Division of Vascular and Endovascular Surgery, Department of Surgery, UT Southwestern Medical Center, Dallas, Tex.
Division of Medical Physics, Department of Radiology, UT Southwestern Medical Center, Dallas, Tex.
J Vasc Surg. 2018 Aug;68(2):567-571. doi: 10.1016/j.jvs.2017.12.054. Epub 2018 Mar 12.
Radiation to the interventionalist's brain during fluoroscopically guided interventions (FGIs) may increase the incidence of cerebral neoplasms. Lead equivalent surgical caps claim to reduce radiation brain doses by 50% to 95%. We sought to determine the efficacy of the RADPAD (Worldwide Innovations & Technologies, Lenexa, Kan) No Brainer surgical cap (0.06 mm lead equivalent at 90 kVp) in reducing radiation dose to the surgeon's and trainee's head during FGIs and to a phantom to determine relative brain dose reductions.
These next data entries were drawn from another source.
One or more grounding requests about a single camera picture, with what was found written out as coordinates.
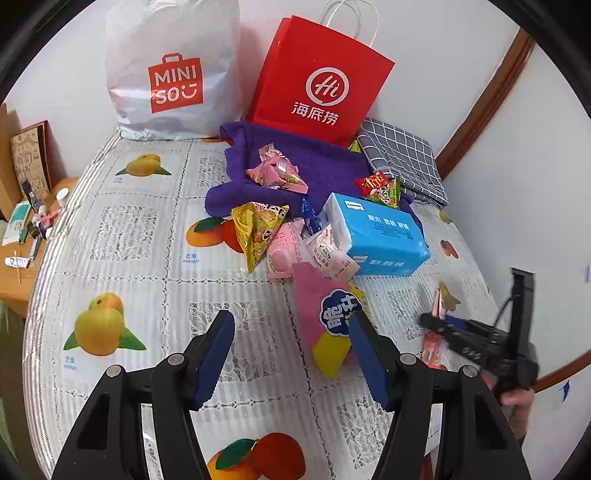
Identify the small red snack packet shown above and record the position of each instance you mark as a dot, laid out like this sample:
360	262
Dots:
369	183

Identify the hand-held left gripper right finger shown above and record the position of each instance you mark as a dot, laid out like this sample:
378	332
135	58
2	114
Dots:
369	360

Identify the thin wooden stick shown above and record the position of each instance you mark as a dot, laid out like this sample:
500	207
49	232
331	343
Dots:
17	267

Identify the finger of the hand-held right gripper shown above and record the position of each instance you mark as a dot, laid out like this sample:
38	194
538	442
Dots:
466	346
461	325

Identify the fruit print tablecloth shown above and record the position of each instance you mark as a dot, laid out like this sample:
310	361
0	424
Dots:
138	258

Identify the green bedsheet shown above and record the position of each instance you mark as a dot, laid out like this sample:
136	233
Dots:
9	360

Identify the wooden nightstand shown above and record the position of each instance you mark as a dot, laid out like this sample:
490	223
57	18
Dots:
18	286

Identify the red strip snack packet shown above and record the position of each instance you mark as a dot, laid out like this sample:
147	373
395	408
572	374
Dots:
445	300

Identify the purple towel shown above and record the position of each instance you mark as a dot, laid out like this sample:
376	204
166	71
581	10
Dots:
286	147

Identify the pink green candy packet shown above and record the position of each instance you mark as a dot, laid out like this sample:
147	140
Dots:
291	184

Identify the small white bottle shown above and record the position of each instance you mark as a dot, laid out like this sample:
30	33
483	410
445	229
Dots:
62	197

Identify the patterned hardcover book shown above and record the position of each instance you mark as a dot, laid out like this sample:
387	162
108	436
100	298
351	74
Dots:
32	157

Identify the small blue snack packet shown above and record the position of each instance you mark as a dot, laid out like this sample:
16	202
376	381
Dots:
311	217

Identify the large yellow pink snack packet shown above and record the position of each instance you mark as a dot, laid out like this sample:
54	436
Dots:
323	304

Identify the yellow triangular snack packet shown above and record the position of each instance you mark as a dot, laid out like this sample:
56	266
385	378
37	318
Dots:
256	230

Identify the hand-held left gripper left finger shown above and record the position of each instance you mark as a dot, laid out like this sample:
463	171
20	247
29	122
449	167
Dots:
214	360

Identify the red paper bag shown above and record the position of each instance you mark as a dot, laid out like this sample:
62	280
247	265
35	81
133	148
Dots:
318	83

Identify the white plastic shopping bag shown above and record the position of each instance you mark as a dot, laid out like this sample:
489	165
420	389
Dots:
175	46

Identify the brown wooden door frame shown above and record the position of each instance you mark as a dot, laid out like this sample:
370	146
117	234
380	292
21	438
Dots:
489	101

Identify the white ointment tube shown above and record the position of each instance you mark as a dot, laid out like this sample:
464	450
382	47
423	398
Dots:
16	262

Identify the person's right hand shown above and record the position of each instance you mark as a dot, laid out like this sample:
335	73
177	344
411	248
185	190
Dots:
519	408

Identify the teal white box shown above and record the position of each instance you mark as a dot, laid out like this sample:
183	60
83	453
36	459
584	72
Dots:
16	224

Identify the white pink snack packet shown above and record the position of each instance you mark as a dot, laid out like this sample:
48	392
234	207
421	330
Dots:
330	251

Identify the grey plaid folded cloth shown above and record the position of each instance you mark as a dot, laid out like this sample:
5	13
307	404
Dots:
406	157

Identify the pink lip balm tube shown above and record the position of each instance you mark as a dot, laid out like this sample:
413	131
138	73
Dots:
50	219

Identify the blue tissue pack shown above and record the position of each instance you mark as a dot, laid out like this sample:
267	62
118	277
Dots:
378	235

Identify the green triangular snack packet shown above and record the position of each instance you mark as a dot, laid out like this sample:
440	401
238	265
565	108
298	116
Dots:
388	194

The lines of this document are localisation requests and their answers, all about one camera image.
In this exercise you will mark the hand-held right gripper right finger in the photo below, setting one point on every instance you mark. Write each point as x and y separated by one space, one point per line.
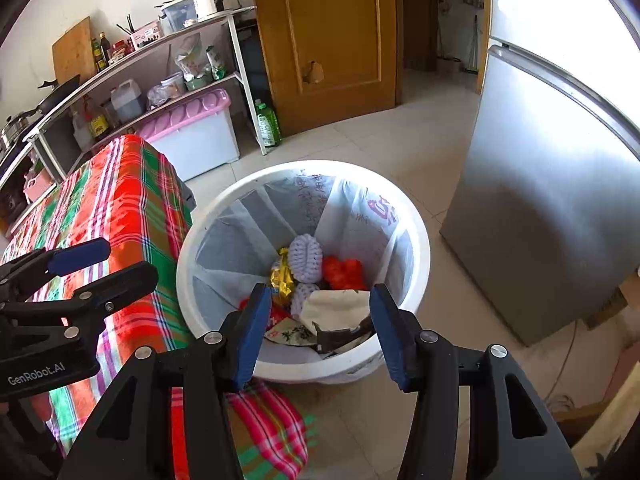
387 340

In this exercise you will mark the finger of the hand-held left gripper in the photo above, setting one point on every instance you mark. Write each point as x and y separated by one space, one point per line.
125 280
80 255

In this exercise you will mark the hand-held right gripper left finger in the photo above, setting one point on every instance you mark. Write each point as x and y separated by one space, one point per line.
255 340

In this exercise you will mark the red snack packet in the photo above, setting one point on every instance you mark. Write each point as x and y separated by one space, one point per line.
276 317

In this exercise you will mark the white wrapper black print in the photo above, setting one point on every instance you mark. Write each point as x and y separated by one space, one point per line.
295 334

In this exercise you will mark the brown wrapper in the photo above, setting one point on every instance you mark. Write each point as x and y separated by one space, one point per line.
340 341

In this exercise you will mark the white paper bag green print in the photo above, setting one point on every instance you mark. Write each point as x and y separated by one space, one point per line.
340 312

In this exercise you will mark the white trash bin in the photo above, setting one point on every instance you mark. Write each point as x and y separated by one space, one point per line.
310 372

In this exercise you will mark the gold snack packet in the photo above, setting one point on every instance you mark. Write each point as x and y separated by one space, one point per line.
282 275

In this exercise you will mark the red plastic bag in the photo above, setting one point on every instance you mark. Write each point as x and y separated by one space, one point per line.
342 272

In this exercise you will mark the large white foam fruit net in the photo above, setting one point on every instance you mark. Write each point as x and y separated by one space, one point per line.
305 257

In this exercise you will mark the translucent bin liner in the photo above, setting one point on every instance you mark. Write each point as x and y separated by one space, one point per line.
240 240

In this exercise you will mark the plaid tablecloth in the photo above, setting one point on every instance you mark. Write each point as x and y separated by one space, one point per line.
130 200

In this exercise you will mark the pink plastic basket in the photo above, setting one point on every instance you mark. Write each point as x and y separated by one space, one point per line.
39 186

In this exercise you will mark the low white metal shelf rack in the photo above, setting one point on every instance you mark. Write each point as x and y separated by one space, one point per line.
42 157

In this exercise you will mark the white plastic bottle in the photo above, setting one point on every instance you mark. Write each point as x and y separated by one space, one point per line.
81 132

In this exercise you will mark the sauce bottle yellow label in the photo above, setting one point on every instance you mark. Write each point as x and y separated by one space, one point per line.
97 120

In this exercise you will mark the steel pot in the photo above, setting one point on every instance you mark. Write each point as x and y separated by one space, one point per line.
12 130

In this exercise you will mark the pink lidded storage box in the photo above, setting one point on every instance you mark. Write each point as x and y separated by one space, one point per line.
195 140

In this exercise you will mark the white jerrycan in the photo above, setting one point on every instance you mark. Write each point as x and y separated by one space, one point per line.
127 102

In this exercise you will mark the black frying pan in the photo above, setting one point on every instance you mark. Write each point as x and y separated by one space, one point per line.
60 92

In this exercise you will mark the clear plastic bag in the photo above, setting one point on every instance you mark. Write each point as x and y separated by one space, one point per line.
159 96

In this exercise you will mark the green glass bottle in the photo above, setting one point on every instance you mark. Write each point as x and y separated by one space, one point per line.
96 56

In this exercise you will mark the tall white metal shelf rack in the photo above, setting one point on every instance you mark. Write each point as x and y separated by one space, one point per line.
150 67

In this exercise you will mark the wooden cutting board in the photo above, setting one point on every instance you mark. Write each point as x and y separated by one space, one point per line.
75 52

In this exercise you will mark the dark oil bottle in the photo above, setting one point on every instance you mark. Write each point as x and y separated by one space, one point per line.
104 51

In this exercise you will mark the red jar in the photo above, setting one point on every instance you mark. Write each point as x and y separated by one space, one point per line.
129 46
117 51

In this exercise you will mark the green bowl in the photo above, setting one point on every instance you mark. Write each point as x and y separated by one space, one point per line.
198 83

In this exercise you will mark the green plastic floor bottle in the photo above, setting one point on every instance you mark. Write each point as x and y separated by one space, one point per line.
270 127

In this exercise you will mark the silver refrigerator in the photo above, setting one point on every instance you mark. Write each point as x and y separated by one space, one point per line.
540 185

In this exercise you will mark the food packets bag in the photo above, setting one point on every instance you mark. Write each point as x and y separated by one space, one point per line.
190 57

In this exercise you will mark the pink utensil holder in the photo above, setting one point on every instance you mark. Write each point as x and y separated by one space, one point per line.
146 34

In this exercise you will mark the chopsticks bundle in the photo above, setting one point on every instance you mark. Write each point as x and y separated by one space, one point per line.
126 25

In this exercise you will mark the green white shelf bottle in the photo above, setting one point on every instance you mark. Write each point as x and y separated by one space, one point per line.
216 62

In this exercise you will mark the cream printed cloth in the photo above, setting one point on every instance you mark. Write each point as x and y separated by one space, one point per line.
610 440

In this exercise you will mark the clear lidded plastic container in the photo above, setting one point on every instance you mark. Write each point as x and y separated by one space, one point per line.
177 15

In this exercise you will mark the wooden door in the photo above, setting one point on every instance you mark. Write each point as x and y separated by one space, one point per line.
340 35

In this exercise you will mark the brown door frame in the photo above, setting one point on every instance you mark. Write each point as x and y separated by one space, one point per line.
482 35

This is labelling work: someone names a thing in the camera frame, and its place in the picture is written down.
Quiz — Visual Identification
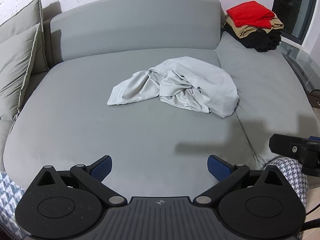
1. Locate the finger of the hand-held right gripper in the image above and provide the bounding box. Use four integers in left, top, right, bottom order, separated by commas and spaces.
269, 133, 304, 158

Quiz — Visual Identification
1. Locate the small grey-green pillow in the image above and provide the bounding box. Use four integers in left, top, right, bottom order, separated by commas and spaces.
0, 23, 42, 121

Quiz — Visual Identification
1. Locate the tan folded garment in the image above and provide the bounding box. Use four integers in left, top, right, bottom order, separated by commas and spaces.
224, 14, 284, 39

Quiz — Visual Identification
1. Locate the dark window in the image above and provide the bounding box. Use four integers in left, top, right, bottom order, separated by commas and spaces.
273, 0, 318, 43

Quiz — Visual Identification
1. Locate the black folded garment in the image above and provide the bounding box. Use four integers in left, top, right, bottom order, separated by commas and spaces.
224, 24, 282, 53

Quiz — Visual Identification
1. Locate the wooden cabinet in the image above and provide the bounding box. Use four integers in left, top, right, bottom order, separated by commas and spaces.
308, 89, 320, 108

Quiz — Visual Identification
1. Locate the red folded garment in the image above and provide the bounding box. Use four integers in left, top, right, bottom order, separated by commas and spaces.
226, 1, 275, 29

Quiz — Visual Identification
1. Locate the houndstooth patterned cloth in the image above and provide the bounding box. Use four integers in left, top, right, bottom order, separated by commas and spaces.
264, 155, 309, 240

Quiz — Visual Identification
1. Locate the glass table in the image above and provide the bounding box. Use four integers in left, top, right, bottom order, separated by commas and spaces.
281, 42, 320, 95

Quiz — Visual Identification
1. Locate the grey sofa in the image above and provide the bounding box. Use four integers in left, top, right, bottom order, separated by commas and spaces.
0, 0, 316, 198

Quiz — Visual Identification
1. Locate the light grey garment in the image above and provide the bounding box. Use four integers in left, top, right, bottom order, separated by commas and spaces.
107, 56, 238, 118

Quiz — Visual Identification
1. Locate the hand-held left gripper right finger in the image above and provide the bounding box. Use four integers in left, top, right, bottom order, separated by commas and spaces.
194, 155, 284, 207

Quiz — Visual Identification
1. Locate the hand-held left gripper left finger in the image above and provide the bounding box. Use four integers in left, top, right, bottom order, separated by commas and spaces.
37, 155, 126, 207

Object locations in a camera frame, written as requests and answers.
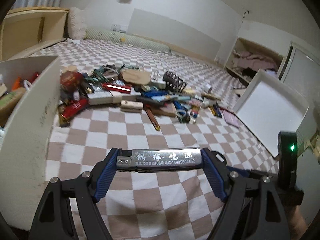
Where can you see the checkered blanket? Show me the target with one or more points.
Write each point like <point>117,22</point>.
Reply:
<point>162,205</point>

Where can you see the red long packet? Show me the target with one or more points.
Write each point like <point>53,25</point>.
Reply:
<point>73,110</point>

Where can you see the white striped notebook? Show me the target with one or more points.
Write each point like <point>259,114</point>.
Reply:
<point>102,97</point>

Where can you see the black hair claw clip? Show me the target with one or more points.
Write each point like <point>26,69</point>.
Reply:
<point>175,82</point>

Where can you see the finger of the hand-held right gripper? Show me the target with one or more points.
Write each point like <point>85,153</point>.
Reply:
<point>260,174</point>

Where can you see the brown bag with green label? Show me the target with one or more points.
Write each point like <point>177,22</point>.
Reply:
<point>11,102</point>

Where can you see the tan flat wallet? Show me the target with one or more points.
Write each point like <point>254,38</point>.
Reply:
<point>165,110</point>

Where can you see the round wooden lid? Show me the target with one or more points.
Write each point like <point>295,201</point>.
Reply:
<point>71,69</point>

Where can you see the red square box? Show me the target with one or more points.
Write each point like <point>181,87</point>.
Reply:
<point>71,80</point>

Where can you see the orange lighter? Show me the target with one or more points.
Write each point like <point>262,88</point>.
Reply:
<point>16,83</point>

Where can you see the white wall panel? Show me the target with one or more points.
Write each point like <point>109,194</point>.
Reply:
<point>175,30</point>

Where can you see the glossy red long box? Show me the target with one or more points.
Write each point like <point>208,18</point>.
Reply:
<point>117,88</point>

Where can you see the silver metal lighter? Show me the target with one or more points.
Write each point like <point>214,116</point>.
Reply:
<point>160,158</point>

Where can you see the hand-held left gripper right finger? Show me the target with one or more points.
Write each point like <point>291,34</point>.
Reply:
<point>212,175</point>

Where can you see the white fluffy pillow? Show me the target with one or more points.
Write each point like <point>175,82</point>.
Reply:
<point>76,22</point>

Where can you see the white empty box right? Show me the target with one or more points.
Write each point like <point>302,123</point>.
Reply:
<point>270,110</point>

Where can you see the wall socket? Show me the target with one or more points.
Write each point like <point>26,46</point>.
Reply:
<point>118,28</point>

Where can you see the person's right forearm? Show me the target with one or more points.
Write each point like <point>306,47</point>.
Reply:
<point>297,221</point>

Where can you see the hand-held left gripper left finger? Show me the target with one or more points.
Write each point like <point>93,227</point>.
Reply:
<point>105,177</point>

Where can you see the green bolster pillow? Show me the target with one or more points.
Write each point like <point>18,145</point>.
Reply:
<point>125,39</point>

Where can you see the open wooden closet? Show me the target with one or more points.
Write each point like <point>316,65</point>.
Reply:
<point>232,47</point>

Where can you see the blue metallic lighter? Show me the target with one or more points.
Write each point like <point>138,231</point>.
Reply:
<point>181,112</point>

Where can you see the beige rectangular box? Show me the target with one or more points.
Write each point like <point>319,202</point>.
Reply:
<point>131,105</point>

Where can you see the wooden headboard shelf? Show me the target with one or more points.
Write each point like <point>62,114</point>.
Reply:
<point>27,27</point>

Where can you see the brown stick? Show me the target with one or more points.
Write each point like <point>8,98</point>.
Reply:
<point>152,118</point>

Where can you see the oval wooden board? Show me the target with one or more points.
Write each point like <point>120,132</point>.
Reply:
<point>136,76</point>

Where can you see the pile of clothes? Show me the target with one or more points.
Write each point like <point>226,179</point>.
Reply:
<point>255,60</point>

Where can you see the white storage box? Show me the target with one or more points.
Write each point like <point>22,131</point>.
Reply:
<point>30,120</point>

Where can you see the pink booklet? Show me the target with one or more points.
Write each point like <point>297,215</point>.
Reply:
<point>231,118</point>

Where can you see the sliding door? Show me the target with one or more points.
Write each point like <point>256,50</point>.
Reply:
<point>302,67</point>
Optically stimulated, luminescent nanoDot detectors (Landauer, Glenwood, Ill) inside and outside of the cap at the left temporal position were used to measure cap attenuation during FGIs. To check relative brain doses, nanoDot detectors were placed in 15 positions within an anthropomorphic head phantom (ATOM model 701; CIRS, Norfolk, Va). The phantom was positioned to represent a primary operator performing femoral access. Fluorography was performed on a plastic scatter phantom at 80 kVp for an exposure of 5 Gy reference air kerma with or without the hat. For each brain location, the percentage dose reduction with the hat was calculated. Means and standard errors were calculated using a pooled linear mixed model with repeated measurements. Anatomically similar locations were combined into five groups: upper brain, upper skull, midbrain, eyes, and left temporal position.
This was a prospective, single-center study that included 29 endovascular aortic aneurysm procedures. The average procedure reference air kerma was 2.6 Gy. The hat attenuation at the temporal position for the attending physician and fellow was 60% ± 20% and 33% ± 36%, respectively. The equivalent phantom measurements demonstrated an attenuation of 71% ± 2.0% (P < .0001). In the interior phantom locations, attenuation was statistically significant for the skull (6% ± 1.4%) and upper brain (7.2% ± 1.0%; P < .0001) but not for the middle brain (1.4% ± 1.0%; P = .15) or the eyes (-1.5% ± 1.4%; P = .28).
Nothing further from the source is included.